By Susan Tofford
I was riding my bike on a hilly road the other day, thinking about all the ups and downs of my route. When I was going uphill on my bike, it was really hard, just like it’s really hard when my daughter has any type of relapse, be it mental health or drugs. When I reached the top of the hill, I was so relieved, just like I’m so relieved when it seems like she’s through the worst of it. Then I coasted downhill for a while and it was easy, just like life is so much easier when my daughter has a good stretch of time. But up ahead I saw another hill. I knew it was coming, but I prepared for it. I took deep breaths, brought my heart rate down, and told myself I was strong, just like when I have to prepare and remain strong for the next possible relapse.

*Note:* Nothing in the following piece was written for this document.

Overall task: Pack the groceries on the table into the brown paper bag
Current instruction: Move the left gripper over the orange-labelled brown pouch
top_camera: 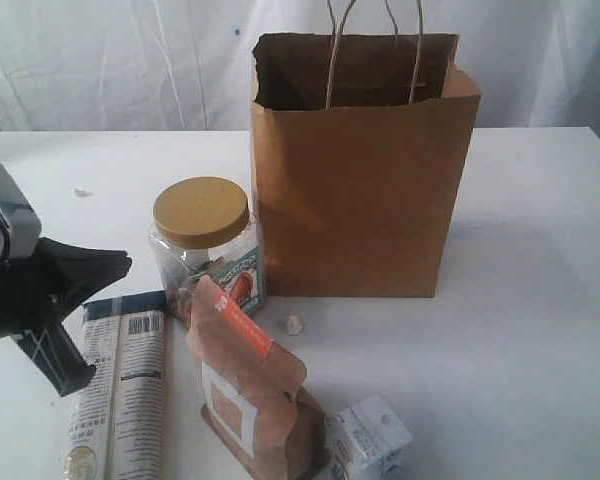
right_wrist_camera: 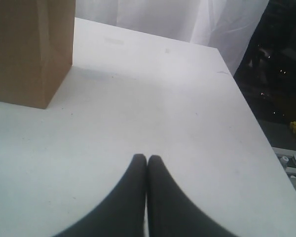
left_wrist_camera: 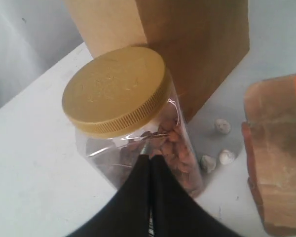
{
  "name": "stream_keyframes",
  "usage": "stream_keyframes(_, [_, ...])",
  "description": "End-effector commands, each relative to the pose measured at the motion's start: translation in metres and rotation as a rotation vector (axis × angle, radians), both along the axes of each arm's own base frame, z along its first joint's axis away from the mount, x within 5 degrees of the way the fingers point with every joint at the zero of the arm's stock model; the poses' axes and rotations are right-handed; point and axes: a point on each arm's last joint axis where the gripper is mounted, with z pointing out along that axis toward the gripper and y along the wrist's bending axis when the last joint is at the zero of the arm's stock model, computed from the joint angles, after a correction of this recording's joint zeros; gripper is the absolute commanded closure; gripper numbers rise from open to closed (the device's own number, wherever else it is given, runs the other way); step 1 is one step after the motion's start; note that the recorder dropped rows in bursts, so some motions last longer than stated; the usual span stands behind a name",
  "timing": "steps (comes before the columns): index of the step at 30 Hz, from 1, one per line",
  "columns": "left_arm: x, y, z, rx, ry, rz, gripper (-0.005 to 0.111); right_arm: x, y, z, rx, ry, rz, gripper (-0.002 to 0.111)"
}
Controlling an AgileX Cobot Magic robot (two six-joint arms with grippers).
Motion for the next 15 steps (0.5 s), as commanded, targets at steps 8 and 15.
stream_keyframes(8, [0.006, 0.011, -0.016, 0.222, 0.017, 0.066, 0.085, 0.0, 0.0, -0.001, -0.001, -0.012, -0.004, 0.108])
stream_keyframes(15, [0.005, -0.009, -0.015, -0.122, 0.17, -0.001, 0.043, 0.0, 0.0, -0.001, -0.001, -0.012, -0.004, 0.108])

Our lives are journeys with lots of hills. But each hill is an opportunity to make us stronger. Yes, sometimes I feel like I can’t take anymore hills, both with biking and with life. That’s where self-care comes in. On a ride, I might stop my bike, take some stretches, and rest a bit. In life, I might visit with a trusted friend, take a hot bath, or treat myself to something nice. Acceptance of what is, instead of what we wish it could be, is important. Finding peace and joy in life, no matter what our struggling kids are going through, is important. I try to remember that I have my life and she has hers. I am always willing to be there for her when she wants me. I wish peace to all parents who have struggling children. May we all do our best to stay strong for the hills and be grateful for the times when we can coast.